Problem requirements =
Only the lines that hold "fruit" should be in the answer, each copied from the data below.

[Material for this exercise Boundary: Start]

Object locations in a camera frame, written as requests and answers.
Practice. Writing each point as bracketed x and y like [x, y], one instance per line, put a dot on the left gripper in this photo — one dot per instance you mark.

[Material for this exercise Boundary: End]
[Material for this exercise Boundary: Start]

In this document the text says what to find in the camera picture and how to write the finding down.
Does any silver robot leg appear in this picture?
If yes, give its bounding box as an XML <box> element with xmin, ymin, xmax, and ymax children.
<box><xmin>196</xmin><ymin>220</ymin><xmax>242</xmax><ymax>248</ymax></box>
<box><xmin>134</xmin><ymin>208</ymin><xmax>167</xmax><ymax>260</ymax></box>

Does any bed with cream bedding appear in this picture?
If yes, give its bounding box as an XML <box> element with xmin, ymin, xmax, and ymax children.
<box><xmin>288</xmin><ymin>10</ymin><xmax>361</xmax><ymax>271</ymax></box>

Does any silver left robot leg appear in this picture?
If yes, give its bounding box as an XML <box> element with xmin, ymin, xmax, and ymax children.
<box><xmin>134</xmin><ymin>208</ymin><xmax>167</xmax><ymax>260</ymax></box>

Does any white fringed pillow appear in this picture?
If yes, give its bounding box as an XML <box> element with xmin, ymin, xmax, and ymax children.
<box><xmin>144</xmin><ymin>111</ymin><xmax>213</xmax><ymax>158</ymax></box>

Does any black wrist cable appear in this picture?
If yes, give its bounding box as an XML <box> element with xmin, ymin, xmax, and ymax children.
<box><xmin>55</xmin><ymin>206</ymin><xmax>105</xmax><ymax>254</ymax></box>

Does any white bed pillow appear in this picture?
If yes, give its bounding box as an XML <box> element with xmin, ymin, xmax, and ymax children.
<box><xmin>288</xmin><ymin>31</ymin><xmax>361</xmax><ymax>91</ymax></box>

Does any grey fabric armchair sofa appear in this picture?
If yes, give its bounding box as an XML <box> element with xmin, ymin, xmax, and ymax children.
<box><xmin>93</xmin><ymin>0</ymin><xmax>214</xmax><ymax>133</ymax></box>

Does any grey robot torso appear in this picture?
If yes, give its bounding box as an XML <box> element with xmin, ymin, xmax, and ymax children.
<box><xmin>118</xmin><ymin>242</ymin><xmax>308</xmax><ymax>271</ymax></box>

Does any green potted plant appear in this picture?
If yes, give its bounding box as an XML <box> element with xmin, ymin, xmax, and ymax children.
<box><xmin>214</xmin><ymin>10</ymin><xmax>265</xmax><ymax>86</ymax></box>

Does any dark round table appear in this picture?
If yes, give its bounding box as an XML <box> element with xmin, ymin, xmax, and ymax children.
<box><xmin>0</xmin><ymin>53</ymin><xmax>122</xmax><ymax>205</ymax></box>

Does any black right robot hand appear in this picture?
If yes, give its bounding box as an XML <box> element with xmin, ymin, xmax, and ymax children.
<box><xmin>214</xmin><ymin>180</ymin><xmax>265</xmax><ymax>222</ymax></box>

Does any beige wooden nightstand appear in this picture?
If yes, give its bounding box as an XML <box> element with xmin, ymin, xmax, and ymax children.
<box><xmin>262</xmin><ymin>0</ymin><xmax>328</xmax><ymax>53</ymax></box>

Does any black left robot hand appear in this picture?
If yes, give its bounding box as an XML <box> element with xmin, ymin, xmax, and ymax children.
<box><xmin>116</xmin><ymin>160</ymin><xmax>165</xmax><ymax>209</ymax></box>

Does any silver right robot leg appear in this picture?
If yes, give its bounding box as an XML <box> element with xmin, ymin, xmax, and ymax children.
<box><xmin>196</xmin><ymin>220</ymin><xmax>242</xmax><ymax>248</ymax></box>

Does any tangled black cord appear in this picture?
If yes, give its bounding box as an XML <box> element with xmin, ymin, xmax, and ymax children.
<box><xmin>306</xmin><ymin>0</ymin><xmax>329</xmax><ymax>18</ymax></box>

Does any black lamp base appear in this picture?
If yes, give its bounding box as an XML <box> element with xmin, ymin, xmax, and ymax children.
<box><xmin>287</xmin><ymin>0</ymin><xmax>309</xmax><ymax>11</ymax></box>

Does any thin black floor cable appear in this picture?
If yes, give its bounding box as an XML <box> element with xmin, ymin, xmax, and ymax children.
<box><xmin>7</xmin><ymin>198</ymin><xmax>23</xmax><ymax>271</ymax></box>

[Material for this exercise Boundary: End]
[Material for this exercise Boundary: Start]

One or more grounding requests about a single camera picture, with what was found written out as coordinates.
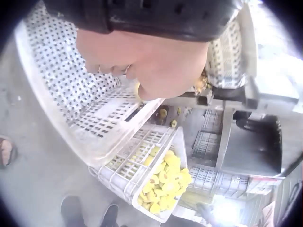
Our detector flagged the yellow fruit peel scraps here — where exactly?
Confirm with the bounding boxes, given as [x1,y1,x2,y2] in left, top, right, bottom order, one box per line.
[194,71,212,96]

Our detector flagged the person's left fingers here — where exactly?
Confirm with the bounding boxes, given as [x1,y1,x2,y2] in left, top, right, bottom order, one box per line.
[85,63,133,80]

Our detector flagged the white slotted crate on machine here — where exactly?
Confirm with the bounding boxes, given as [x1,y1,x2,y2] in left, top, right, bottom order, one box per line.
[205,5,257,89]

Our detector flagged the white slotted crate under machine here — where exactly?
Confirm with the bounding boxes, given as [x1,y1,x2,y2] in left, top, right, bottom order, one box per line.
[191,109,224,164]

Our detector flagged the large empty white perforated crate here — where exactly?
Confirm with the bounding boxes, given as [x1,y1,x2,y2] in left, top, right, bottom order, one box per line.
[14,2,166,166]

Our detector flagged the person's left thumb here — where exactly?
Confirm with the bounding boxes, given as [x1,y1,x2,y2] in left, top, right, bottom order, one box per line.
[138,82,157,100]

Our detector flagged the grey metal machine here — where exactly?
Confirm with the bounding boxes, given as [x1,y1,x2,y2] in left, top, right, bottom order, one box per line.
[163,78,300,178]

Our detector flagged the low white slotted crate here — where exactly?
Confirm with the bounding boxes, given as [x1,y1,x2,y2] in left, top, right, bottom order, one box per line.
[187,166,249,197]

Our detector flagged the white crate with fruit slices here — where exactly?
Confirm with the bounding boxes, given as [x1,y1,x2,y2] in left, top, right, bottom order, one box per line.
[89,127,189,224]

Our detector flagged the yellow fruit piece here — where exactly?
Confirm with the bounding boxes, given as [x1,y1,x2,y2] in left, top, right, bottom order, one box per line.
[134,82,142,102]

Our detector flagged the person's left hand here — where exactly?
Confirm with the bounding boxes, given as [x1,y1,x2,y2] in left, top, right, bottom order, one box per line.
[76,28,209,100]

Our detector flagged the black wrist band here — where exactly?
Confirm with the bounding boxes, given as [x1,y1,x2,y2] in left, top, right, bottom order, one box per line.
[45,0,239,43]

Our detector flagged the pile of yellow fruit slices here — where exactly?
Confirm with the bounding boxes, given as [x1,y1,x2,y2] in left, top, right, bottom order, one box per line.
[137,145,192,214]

[Material for this exercise Boundary: End]

Answer to this exercise =
Our detector flagged the yellow fruit peel scraps here — where exactly?
Our detector flagged the white crate with fruit slices here — where exactly?
Our detector flagged the yellow fruit piece here — where exactly?
Our detector flagged the pile of yellow fruit slices here — where exactly?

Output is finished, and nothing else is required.